In [1]:
%matplotlib inline
import matplotlib.pyplot as plt
import openpathsampling as paths

# used to make it easy to generate trajectories
def trajectory_1D(l):
    ll = []
    for s in l:
        ll.append(paths.engines.toy.Snapshot(coordinates=[[s]], velocities=[[0.0]]))
    return paths.Trajectory(ll)

Understanding sequential ensembles

The SequentialEnsemble object is one of the more powerful, but also more difficult, tools in the OpenPathSampling toolkit.

At first, it looks deceptively simple: it is just a list of path ensembles which must be applied in order. However, in practice there are several subtle points to pay attention to.

To understand all of this, we'll consider one dimensional trajectories: the time will be plotted along the horizontal axis, with the value along the vertical axis.


In [2]:
xval = paths.FunctionCV(name="x", f=lambda snap : snap.coordinates[0][0])
state = paths.CVDefinedVolume(xval, lambda_min=float("-inf"), lambda_max=0.0)

In [3]:
# building example trajectories
delta = 0.1
x_out = 0.9; x_in = -1.1
traj1 = trajectory_1D([x_in, x_out, x_in])
x_in += delta; x_out += delta
traj2 = trajectory_1D([x_in, x_in, x_out, x_out, x_in, x_in])
x_in += delta; x_out += delta
traj3 = trajectory_1D([x_in, x_out, x_in, x_in])
x_in += delta; x_out += delta
traj4 = trajectory_1D([x_out, x_out, x_out, x_out, x_out])
all_in_traj = trajectory_1D([x_in, x_in, x_in, x_in, x_in])

In [4]:
# plotting
plt.plot(xval(traj1), 'bo-', label='traj1')
plt.plot(xval(traj2), 'ro-', label='traj2')
plt.plot(xval(traj3), 'go-', label='traj3')
plt.plot(xval(traj4), 'mo-', label='traj4')

plt.plot(xval(all_in_traj), 'ko-', label='all-in')
plt.plot([0]*10, 'k-.', label='State boundary')
plt.ylim(-1.5, 1.5)
plt.xlim(-0.1, 8)
plt.legend();


1. Simple example

First let's consider an easy example. We'll define a single state. The trajectory we're interested in will begin in the state, then exit the state, then again return to the state. So we have the sequence [AllInXEnsemble(state), AllOutXEnsemble(state), AllInXEnsemble(state)].


In [5]:
seq_ens_01 = paths.SequentialEnsemble([
    paths.AllInXEnsemble(state),
    paths.AllOutXEnsemble(state),
    paths.AllInXEnsemble(state)
])

In [6]:
seq_ens_01(all_in_traj)


Out[6]:
False

In [7]:
seq_ens_01(traj1)


Out[7]:
True

In [8]:
seq_ens_01(traj2)


Out[8]:
True

2. Slightly less simple: cap ends with LengthEnsemble(1)


In [9]:
seq_ens_02 = paths.SequentialEnsemble([
    paths.AllInXEnsemble(state) & paths.LengthEnsemble(1),
    paths.AllOutXEnsemble(state),
    paths.AllInXEnsemble(state) & paths.LengthEnsemble(1)
])

In [10]:
seq_ens_02(all_in_traj)


Out[10]:
False

In [11]:
seq_ens_02(traj1)


Out[11]:
True

You try it: traj2 satisfied seq_ens_01. Will it satisfy seq_ens_02? Try it yourself below.


In [ ]:
# write a line to check whether traj2 satisfies seq_ens_02 (but predict the result first!)

Exercises

  1. How would you implement a sequential ensemble which only has the length-1 cap at the beginning of the trajectory? Which of the given trajectories would satisfy that ensemble?

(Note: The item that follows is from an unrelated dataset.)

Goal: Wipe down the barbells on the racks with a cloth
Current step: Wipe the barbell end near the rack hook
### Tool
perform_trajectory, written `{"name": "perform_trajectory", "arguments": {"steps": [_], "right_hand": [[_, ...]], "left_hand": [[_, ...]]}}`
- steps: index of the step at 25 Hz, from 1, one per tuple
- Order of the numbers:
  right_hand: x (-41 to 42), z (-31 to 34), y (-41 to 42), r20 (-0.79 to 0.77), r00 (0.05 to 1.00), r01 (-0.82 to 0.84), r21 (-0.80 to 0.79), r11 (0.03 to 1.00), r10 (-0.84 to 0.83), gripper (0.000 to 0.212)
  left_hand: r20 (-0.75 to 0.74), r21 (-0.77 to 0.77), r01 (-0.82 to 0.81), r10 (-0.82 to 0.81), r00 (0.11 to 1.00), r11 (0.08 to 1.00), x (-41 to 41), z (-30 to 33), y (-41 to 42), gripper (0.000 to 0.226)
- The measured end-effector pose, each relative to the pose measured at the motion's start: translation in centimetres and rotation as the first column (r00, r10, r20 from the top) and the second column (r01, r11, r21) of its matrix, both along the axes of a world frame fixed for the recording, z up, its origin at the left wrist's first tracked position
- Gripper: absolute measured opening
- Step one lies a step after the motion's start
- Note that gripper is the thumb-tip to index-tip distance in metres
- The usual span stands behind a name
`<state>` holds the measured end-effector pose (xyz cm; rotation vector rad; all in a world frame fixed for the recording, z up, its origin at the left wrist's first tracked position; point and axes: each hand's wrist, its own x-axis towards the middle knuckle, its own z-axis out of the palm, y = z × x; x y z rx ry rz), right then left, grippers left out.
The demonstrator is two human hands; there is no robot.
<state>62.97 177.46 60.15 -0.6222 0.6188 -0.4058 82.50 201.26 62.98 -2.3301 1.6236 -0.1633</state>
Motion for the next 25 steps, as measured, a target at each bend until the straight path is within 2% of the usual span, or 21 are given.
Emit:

  2. How could you extend trajectories that do satisfy that ensemble so that they do not satisfy it?

  3. Implement that ensemble. Test your predictions from question 1. Create trajectories and test your predictions from question 2.

3. Can-append in the sequential ensemble

The can-append function checks whether the given trajectory could be a subtrajectory of the given ensemble -- or, more correctly, it checks whether there is any possibility that after adding another frame, the resulting trajectory could be in the ensemble or could be a subtrajectory of the ensemble.

For the sequential ensemble, the logic behind this is quite complicated, and has a worst-case scaling of $O(n^2)$ in the length of the trajectory. However, for common sequential ensembles, the scaling is typically linear.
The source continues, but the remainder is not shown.